The Need for a Change
in Life Science Signal Detection

The Paradigm Shift – Put Into Perspective by CEO Michael Heltzen.

Imagine trying to understand music by simply listening to sound bits out of order from an unknown song, one type of instrument at a time. That would be almost impossible, right?

Yet for most life science researchers, that’s the kind of complexity they face when trying to understand a disease or how the biology of their interest is working.

It is understandable why life science researchers are often spending a lifetime specializing in either Genomics, or Proteomics, or Transcriptomics, or… that is the life science world’s equivalent of specializing in the different kinds of instrument such as guitar, drums, or flute, but being tone-deaf to all other instruments.
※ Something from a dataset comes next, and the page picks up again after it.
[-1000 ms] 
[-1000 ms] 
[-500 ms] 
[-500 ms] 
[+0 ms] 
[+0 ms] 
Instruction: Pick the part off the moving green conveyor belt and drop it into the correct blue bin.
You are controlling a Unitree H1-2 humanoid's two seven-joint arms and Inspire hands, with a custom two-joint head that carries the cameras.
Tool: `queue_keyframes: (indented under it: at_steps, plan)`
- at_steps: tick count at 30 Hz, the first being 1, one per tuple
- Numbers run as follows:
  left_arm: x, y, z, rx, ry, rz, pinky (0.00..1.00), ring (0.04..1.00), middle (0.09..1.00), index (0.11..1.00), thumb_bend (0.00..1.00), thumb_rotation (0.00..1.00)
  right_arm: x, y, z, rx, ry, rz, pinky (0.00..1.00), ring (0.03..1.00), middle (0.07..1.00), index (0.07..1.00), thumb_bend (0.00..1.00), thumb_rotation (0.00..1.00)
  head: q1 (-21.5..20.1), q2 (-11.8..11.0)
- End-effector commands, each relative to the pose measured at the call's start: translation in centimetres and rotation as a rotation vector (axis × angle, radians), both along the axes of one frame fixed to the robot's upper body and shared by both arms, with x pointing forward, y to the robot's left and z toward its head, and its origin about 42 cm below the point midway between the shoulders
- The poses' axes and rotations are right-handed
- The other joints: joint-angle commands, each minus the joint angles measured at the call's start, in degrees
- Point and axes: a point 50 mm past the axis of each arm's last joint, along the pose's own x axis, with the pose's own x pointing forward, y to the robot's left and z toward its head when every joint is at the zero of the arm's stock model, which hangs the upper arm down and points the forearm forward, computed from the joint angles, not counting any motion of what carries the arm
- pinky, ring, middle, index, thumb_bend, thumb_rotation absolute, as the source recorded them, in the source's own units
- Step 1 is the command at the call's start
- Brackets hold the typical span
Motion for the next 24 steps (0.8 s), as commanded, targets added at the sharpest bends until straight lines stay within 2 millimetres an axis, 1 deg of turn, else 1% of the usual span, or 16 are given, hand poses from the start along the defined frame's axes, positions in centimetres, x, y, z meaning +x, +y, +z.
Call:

Current life science signal detection is 99.9% of the time just working from a “reductionist biology” perspective of “one signal type at a time”, and hoping to find a “single analyte signal” that is the most important one to make a good drug or diagnostic test or other life science application.

Very few researchers have the ability to work on all perspectives of system biology – even if they will all admit that it should be studied in such a perspective in a perfect world. They simply do not have the tools, the budgets and comprehension bandwidth to work on anything else than one type of signal at a time (DNA, RNA or Proteins). This has lead to a long era where we have been developing datasets (frozen snapshots in time), instead of having access to live signals via data-streams. These “frozen in time” bottlenecks come mostly from the “sample prep” methods like DNA/RNA amplification, protein labeling etc. that are needed to get optical systems to measure these molecular signals that are smaller than the wavelength of light.

All of this has resulted in a life science industry suffering from “omics tunnel vision” and without a way of interacting with the signals that runs biology. Until now!